Doch vielleicht blieb George W. Bush in jener Nacht gar nichts anderes übrig. Der CIA-Chef George Tenet präsentierte dem Präsidenten im Oval Office Erkenntnisse seiner Agenten über den vermuteten Aufenthaltsort Saddam Husseins und seiner Führungsriege. Nach einer kurzen Diskussion gab der Präsident mit den lapidaren Worten »Let’s go« den Befehl zum Angriff auf einen Gebäudekomplex im Süden der irakischen Hauptstadt. »Offensichtlich haben die Generalität und der Präsident großes Vertrauen auf ihre Untergebenen vor Ort«, analysiert Admiral Stephen Baker, im letzten Golfkrieg Kommandeur der US-Navy im Persischen Golf, Jungle World die Entscheidungsfindung im Weißen Haus.
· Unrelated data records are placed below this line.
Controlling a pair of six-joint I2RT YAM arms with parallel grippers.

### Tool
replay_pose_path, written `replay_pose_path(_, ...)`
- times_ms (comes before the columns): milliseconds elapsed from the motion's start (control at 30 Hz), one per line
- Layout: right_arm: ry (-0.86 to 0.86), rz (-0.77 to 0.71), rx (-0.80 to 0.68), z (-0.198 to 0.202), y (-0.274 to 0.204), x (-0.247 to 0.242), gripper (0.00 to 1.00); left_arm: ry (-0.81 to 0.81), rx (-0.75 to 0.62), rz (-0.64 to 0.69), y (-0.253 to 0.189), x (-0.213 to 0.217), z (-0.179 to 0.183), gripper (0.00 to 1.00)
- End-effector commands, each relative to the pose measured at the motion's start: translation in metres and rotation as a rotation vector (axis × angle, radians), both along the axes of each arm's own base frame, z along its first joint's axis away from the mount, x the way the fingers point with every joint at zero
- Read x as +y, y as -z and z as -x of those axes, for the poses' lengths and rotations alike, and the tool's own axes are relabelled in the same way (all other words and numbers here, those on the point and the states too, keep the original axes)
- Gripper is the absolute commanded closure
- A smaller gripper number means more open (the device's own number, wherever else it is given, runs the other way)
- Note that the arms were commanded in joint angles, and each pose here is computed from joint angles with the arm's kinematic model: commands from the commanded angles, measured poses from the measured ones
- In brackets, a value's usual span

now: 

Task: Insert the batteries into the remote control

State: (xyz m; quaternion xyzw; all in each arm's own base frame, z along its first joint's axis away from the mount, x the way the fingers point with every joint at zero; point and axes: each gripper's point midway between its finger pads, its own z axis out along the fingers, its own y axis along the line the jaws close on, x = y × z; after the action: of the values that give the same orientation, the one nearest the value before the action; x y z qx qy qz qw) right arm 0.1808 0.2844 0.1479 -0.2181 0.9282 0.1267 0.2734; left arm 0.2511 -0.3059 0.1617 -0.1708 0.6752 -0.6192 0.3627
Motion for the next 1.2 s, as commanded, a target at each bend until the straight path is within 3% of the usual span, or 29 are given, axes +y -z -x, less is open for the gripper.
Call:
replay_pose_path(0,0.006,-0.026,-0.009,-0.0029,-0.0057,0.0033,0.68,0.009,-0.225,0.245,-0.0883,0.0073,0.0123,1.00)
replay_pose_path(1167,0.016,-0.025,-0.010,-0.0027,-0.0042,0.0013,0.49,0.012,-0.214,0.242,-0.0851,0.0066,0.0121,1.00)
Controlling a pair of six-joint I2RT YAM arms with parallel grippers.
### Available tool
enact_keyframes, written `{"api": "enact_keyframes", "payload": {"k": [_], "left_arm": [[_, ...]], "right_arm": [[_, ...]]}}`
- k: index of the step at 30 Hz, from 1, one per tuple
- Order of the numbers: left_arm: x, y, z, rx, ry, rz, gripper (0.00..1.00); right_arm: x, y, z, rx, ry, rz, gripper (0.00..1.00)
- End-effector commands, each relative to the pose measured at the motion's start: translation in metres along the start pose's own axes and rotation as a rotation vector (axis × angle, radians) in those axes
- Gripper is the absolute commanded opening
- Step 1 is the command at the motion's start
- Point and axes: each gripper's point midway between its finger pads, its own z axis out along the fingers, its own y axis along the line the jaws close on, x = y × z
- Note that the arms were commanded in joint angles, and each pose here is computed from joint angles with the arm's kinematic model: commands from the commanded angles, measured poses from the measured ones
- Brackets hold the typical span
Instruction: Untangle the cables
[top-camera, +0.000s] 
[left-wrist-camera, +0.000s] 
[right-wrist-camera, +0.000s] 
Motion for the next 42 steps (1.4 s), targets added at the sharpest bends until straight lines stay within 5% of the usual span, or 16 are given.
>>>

Doch Montagmittag polterte Saddam Hussein im irakischen Fernsehen munter gegen die »Invasoren« los.

Immerhin ein politisches Signal an die zu befreiende irakische Bevölkerung kann aber aus den ersten Bombenangriffen generiert werden: dass nicht die Iraker das Ziel amerikanischen Grolls sind, sondern lediglich deren Regime. »Wenn dies das Signal sein soll, so haben es die Iraker hier aber nicht verstanden. Sie wussten ja ganz genau, dass die ersten Angriffe nur ein Vorgeschmack auf das war, was noch auf sie zukommt«, berichtet Wade Hudson, ein Amerikaner, der in Bagdad weilt, der Jungle World.

Immerhin aber haben es die USA geschafft, das irakische Radio kurz vor den ersten Angriffen zu kidnappen, und ließen den Irakern eine freundliche Botschaft zukommen: »Das ist der Tag, auf den Ihr gewartet habt.« Admiral Stephen Baker erwartet in den nächsten Tagen weitere Meisterstücke der Radiopiraterie: »Die Technologie wäre da, um auch das irakische Fernsehen zu benutzen.« Tommy Franks auf der Mattscheibe – eine angenehme Alternative zum abgewrackten Diktator in Bagdad.

Die Vereinten Nationen, bis vor einigen Tagen noch Brennpunkt der Krise, sind nach Kriegsausbruch in tiefer Apathie versunken und rüsten sich offensichtlich für jene Rolle, die ihnen vom US-amerikanischen Botschafter bei den UN, John Negroponte, in der letzten Sitzung des Sicherheitsrates vor Kriegsbeginn zugedacht worden war: »Die Vereinten Nationen werden eine wichtige Rolle bei der humanitären Hilfe für den Irak spielen.«

Auch UN-Generalsekretär Kofi Annan hat sich kurz vor Kriegsbeginn vor allem auf zwei wesentliche diplomatische Kompetenzen der Vereinten Nationen zurückgezogen. Erstens darauf, Haltung zu bewahren, und zweitens die Arbeit seiner eigenen Organisation eher aus dem Blickwinkel eines Pathologen zu betrachten, der bekanntlich auch immer zu spät kommt: »Wir sind am Ende des Weges angelangt.« Einige Kritiker attestieren dem UN-Generalsekretär deshalb, nicht wirklich tapfer gewesen zu sein. Er hätte der Aufforderung der USA, die Waffeninspektoren abzuziehen, nicht nachkommen dürfen. Dies nämlich verträgt sich nicht mit Artikel 100 der UN-Charta, der klar besagt, dass der Generalsekretär »keine Weisungen der Mitgliedsstaaten entgegennehmen darf«. Der UN-Sicherheitsrat hätte darüber entscheiden müssen. Stattdessen wurde der Sicherheitsrat vom Generalsekretär einfach über dessen Entscheidung informiert. Unilateralismus dürfte also kein exklusives Leiden US-amerikanischer Regierungsvertreter sein.